Of Beauty
Virtue is like a rich stone, best plain set; and surely virtue is best,
in a body that is comely, though not of delicate features; and that
hath rather dignity of presence, than beauty of aspect. Neither is it
almost seen, that very beautiful persons are otherwise of great virtue;
as if nature were rather busy, not to err, than in labor to produce
excellency. And therefore they prove accomplished, but not of great
spirit; and study rather behavior, than virtue. But this holds not always:
for Augustus Caesar, Titus Vespasianus, Philip le Belle of France, Edward
the Fourth of England, Alcibiades of Athens, Ismael the Sophy of Persia,
were all high and great spirits; and yet the most beautiful men of their
times. In beauty, that of favor, is more than that of color; and that
of decent and gracious motion, more than that of favor. That is the
best part of beauty, which a picture cannot express; no, nor the first
sight of the life. There is no excellent beauty, that hath not some
strangeness in the proportion.
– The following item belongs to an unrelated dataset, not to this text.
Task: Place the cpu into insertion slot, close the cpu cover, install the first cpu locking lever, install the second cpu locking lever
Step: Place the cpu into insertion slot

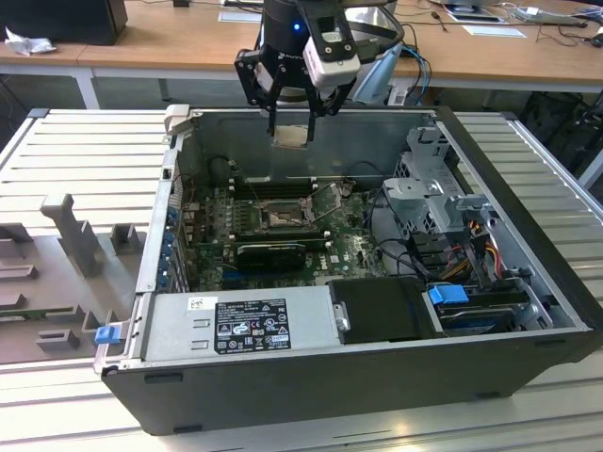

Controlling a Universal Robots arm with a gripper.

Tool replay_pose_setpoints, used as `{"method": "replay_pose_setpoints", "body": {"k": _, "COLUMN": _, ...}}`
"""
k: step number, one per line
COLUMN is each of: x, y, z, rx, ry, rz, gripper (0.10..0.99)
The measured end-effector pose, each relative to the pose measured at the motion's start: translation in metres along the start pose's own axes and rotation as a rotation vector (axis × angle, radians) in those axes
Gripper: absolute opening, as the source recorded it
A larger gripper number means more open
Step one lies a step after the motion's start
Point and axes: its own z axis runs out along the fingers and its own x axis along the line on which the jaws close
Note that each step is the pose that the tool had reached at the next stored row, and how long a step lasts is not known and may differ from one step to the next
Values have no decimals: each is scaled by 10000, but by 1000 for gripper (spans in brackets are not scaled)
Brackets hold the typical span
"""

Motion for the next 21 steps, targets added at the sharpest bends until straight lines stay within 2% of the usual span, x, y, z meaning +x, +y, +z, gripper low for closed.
{"method": "replay_pose_setpoints", "body": {"k": 21, "x": 0, "y": 0, "z": 1, "rx": -20, "ry": -91, "rz": 1016, "gripper": 529}}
A man cannot tell whether Apelles, or
Albert Durer, were the more trifler; whereof the one, would make a personage
by geometrical proportions; the other, by taking the best parts out
of divers faces, to make one excellent. Such personages, I think, would
please nobody, but the painter that made them. Not but I think a painter
may make a better face than ever was; but he must do it by a kind of
felicity (as a musician that maketh an excellent air in music), and
not by rule. A man shall see faces, that if you examine them part by
part, you shall find never a good; and yet altogether do well. If it
be true that the principal part of beauty is in decent motion, certainly it is no marvel, though persons in years seem many times more
amiable; pulchrorum autumnus pulcher; for no youth can be comely but
by pardon, and considering the youth, as to make up the comeliness.
Beauty is as summer fruits,) which are easy to corrupt, and cannot last;
and for the most part it makes a dissolute youth, and an age a little
out of countenance; but yet certainly again, if it light well, it
maketh virtue shine, and vices blush.